Хотя, на самом деле, все только начинается. У меня, по крайней мере.

Невероятная осень, давшая невероятные плоды…

Мне хочется запрокинуть голову, лечь навзничь, смотреть в небо серое, осеннее.

Но если сидеть мне еще нормально, потому что пенка и пуховик под задницей, то лежать точно не стоит.

И без того слишком уж вольно себя веду. Словно и нет ничего. Словно жизнь идет и меняться не планирует. А ведь это не так…

Все же, надо бы с ним встретиться.

Сказать…

Пусть не спасибо, он четко дал понять, что никакой благодарности ему от меня не нужно, но поговорить-то надо. Нельзя вот так все заканчивать…

Солнце поднимается все выше, холодные лучи ласкают меня по щекам, и кажется, что это не лучи, а пальцы его, шершавые, прохладные… Прикрываю глаза, представив, что было бы, если бы мы тогда… Поняли друг друга. Или если бы он захотел потом меня услышать.

Наверно, что-то было бы…

Мы с ним отлично находили общий язык в кровати. Это, конечно, далеко не все, но много. А еще он, несмотря на свое демонстративное нежелание со мной общаться после всего случившегося, каким-то странным образом дал понять, что я теперь в полной безопасности.

Стас пропал, словно его и не было, с концами. Словно это просто сон дурной был.

Я поначалу очень сильно хотела возмездия. За мою испуганную дочь, за мои седые волосы, да и вообще, хотелось просто понять, чего дальше ждать? Может, это временное затишье?

Горелый разговаривать со мной отказался, я и не настаивала. Помолчала в закрытую дверь. И ушла.

И в тот же день позвонила знакомому с прежнего места работы. Мы не то, чтоб были друзьями, но немного общались. В любой другой ситуации я бы ни за что не стала ворошить старые связи, как говорится, умерла, значит, умерла. Но после произошедшего меня мучил дикий страх, что все повторится. Что Стас, несмотря на такой серьезный отпор, вернется.

Знакомый мне обрадовался, на вопрос про Стаса усмехнулся и сказал, что Беленко в прокуратуре уже год как не работает. И что там был скандал дикий, когда он зачем-то сделал тест ДНК и выяснил, что оба сына не от него. Потом был развод, тоже ударивший по репутации, а где-то между этими событиями сняли с должности его тестя… Короче, черная полоса у моего бывшего случилась.

— А недавние ролики видела с его участием? — продолжил коллега, — он там пытается ребенка похитить… Прикинь? Нет, конечно, все быстро замяли.
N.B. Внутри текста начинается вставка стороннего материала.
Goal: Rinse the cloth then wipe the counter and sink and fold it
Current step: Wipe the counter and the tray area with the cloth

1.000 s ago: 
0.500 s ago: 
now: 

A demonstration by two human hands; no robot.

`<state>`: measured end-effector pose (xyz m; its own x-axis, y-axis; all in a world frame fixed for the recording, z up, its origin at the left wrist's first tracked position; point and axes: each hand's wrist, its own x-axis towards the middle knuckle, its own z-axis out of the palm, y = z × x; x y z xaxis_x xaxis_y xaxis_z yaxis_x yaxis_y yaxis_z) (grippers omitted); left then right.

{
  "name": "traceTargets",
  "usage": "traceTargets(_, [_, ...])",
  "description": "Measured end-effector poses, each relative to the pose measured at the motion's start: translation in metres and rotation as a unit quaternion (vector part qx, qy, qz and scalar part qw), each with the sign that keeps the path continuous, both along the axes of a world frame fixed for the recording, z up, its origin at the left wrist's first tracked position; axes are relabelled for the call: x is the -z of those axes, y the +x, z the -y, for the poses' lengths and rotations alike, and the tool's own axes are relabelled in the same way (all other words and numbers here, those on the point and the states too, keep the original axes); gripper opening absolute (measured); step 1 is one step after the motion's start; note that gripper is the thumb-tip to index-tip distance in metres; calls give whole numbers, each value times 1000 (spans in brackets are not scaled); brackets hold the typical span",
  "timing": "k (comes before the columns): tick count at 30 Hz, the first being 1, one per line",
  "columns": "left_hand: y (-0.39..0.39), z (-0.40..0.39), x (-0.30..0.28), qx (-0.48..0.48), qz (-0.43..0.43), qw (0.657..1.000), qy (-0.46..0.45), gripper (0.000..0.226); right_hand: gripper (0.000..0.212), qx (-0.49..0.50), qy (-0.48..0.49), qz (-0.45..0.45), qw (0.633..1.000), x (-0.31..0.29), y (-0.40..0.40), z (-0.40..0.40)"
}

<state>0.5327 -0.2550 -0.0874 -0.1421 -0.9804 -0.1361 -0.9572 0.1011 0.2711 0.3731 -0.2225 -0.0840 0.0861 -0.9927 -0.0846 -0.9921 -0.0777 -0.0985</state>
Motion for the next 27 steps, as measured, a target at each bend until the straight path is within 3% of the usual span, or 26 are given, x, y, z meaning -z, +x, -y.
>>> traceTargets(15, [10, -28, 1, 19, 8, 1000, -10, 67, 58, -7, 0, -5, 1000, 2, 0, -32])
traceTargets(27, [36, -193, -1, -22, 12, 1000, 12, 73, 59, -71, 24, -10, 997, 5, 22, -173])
С утра еще были эти ролики, а сейчас уже нет. Но, говорят, он кому-то очень серьезному наступил на мозоль…

Ага. И я даже знала, кому.

Поблагодарив коллегу, я отключилась, вышла во двор, доползла до беседки и повалилась на скамью.

В голове вертелись странные мысли, что Горелый одним своим действием полностью прикрыл меня и Яську от опасности. Не факт, что он сделал это из добрых побуждений, так-то, у него тоже счеты были к Стасу, но разве это важно?

Важно, что Стасу, скорее всего, насовали полную панамку пиздюлин, и ему теперь решительно не до нас. И это счастье такое!

Я почему-то в тот момент именно ощутила себя на удивление спокойной, защищенной, и подумала, что в нахождении рядом с такими мужчинами, как Горелый, определенно, что-то есть. Ты, по крайней мере, можешь

быть полностью уверена в том, что тебя прикроют от любой беды. Вне зависимости, как к тебе относятся. Просто потому, что женщина. И что ребенок.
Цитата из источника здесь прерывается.